Pakistan is facing yet another major economic blow, as its trade deficit with neighbouring countries and regional partners has widened significantly. The latest report from the State Bank of Pakistan (SBP) reveals a staggering 29.42 per cent increase in the trade deficit with nine key nations, including India, China, Bangladesh, Sri Lanka, and Afghanistan, underlining Islamabad’s deepening economic vulnerability.
Despite Foreign Minister Ishaq Dar’s optimistic claim that a trade agreement with the United States was imminent, the Trump administration has offered no confirmation. US Secretary of State Marco Rubio, who acknowledged speaking with Dar on regional stability and bilateral trade, remained conspicuously silent on the prospect of any trade pact, a clear diplomatic snub that underscores Pakistan’s diminishing credibility on the global stage.
Much of Pakistan’s trade woes are rooted in its increasing reliance on imports, particularly from countries such as China, India, and Bangladesh, without a corresponding rise in exports. While Pakistan’s exports to the nine countries mentioned rose a meagre 1.5 per cent during June, July 2025 to $4.40 billion, imports surged by a whopping 20.66 per cent to $10.69 billion, widening the trade deficit dramatically.

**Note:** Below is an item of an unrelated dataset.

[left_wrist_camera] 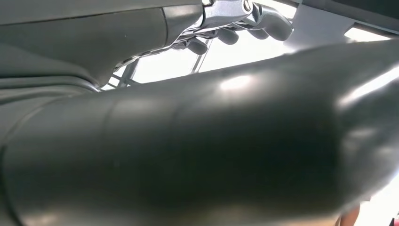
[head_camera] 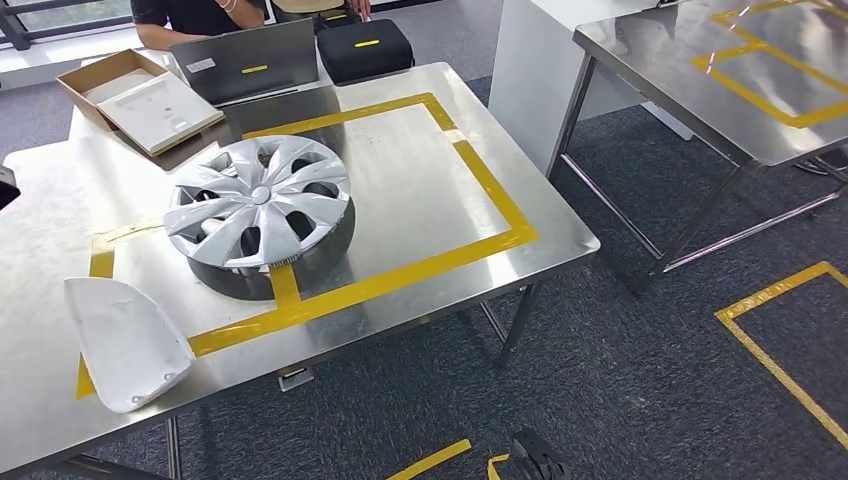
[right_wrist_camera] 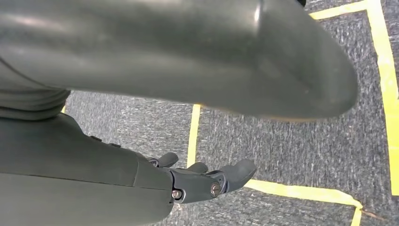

Crucially, there is no formal trade between India and Pakistan, with all commercial exchanges routed through third-party countries such as Sri Lanka and the UAE. India, which has effectively isolated Pakistan diplomatically and economically in response to Islamabad’s continued support for cross-border terrorism, appears to be gaining the upper hand. By leveraging strategic partnerships and regional trade blocs, India has squeezed Pakistan out of vital trade corridors.
Further compounding Pakistan’s woes is a drastic decline in exports to Central Asian nations. According to the SBP, exports to Kazakhstan, Tajikistan, Kyrgyzstan, Turkmenistan, and Uzbekistan fell from $288.23 million to $197.06 million. In sharp contrast, imports from these countries soared by 411 per cent, exacerbating Pakistan’s trade imbalance.
Trade with Iran, meanwhile, remains largely informal. There is no official data, as transactions are conducted through a barter system, Pakistani goods in exchange for Iranian products, with no currency involved. Smuggling of petroleum and LPG from Iran via the Balochistan border remains rampant, further weakening formal trade channels and highlighting the breakdown of border regulation.
Caught between internal instability, regional isolation, and an aggressive diplomatic offensive from India, Pakistan’s trade crisis reflects the broader collapse of its economic strategy and global credibility.